1751-01-09, de Voltaire [François Marie Arouet] à Charles Augustin Feriol, comte d'Argental.

Ce climat cy me tue, mes anges, et vous me tuez encor par vos reproches, par vos rigueurs, par vos injustices.
Vous me rendez responsable des saisons, de ma mauvaise santé, des affaires qui me retiennent, d'une édition qu'il faut que je corrige toutte entière et qui demande un travail immense. J'ay été retenu de mois en mois, de semaine en semaine. Une petite partie de mon âme est icy. L'autre est avec vous. Je n'ose plus de peur de mentir, vous dire, je partiray dans huit jours, dans quinze, mais ne soyez point surpris de me revoir bientôt. Ne le soyez pas non plus si je ne peux être dans votre paradis qu'au mois de mars. Mes anges la destinée se joue des faibles mortels. Elle vous force, vous mr Dargental à courir par la ville dès que quatre heures après midy sont sonnées. Elle fait rester madame Dargental dans sa chaise longue. Elle fait mourir le fade Roselli par l'insipide Ribou. Elle tue le maréchal de Saxe à Chambord après l'avoir respecté à Lawfelt. Elle a fait jouer des parades à votre frère. Elle oblige le roy de Prusse d'aller tous les jours à la parade de ses soldats et à faire des vers. Elle m'a tiré de mon lit pour m'envoyer de Paris à Potsdam en bonnet de nuit. Je sçai bien qu'il eût été plus doux de continuer notre petite vie douce et sibarite, de jouer de temps en temps la comédie dans mon grenier, de jouir de votre société charmante. Je sens mon tort mon cher et respectable amy, je suis venu mourir à trois cent lieues. Un héros, un grand homme a beau faire, il ne remplace point un ami, J'ay tort.

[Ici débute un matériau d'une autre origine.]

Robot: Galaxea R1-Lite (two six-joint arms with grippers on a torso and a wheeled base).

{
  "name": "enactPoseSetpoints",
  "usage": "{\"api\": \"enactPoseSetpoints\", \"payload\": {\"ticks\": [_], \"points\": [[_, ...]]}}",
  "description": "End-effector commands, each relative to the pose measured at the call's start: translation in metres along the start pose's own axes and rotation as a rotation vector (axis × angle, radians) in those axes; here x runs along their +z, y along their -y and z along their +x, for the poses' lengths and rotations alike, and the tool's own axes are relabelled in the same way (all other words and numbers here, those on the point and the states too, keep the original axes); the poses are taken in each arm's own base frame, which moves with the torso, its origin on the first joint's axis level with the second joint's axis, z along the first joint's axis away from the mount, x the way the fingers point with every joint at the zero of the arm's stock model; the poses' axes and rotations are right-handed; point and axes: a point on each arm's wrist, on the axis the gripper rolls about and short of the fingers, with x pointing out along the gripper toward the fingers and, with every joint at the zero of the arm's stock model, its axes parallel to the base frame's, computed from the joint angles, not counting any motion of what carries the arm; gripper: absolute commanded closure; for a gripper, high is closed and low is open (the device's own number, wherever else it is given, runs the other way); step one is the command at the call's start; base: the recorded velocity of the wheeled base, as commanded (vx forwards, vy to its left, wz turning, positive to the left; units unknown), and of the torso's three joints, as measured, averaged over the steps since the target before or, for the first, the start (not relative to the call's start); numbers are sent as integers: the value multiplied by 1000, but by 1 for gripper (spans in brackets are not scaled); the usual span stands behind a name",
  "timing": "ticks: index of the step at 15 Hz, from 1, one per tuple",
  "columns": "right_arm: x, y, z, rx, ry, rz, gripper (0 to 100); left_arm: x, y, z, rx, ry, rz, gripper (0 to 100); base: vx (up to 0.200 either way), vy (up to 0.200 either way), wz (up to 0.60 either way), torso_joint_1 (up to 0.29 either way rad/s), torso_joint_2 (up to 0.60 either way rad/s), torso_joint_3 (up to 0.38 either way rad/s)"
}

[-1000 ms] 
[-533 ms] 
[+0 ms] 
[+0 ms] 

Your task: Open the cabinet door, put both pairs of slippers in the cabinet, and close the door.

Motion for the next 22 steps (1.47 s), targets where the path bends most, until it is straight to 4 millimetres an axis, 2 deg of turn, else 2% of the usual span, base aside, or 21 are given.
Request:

Ne croyez pas que je sois avec vous comme les pêcheurs avec dieu qui se tournent vers luy quand ils sont malades. Au contraire la maladie est presque la seule raison qui a retardé mon départ, car dès que j'ay un rayon de santé je suis prest à demander des chevaux de poste. On vous dira peut être que tout languissant que je suis je ne laisse pas de jouer la comédie, mais vous remarquerez que je fais le bon homme Lusignan. Je le représente d'après nature, et tout le monde a avoué qu'on ne pouvoit pas avoir l'air plus mourant. On dit que Bellecour ne réussit pas si bien avec sa belle figure, mais mon cher ange ne parlons des délices du téâtre que quand je seray à Paris. Puisque vous êtes toujours comme le peuple romain, fou des spectacles, j'ay de quoy vous amuser. Adieu, tragique ou non tragique, mort ou vif, Ciceron ou Luzignan, j'ay de quoi vous amuser. Il y avoit depuis un mois une grande lettre pour madame Dargental avec un paquet entre les mains d'un envoyé prussien qui devoit loger chez moy à Paris. Cet envoyé ne part pas sitôt, et peutêtre le devanceray-je. Bon soir mes divins anges.

Non non vraiment, notre Prussien partira avant moy, et comptez mes anges que j'en suis pénétré de douleur.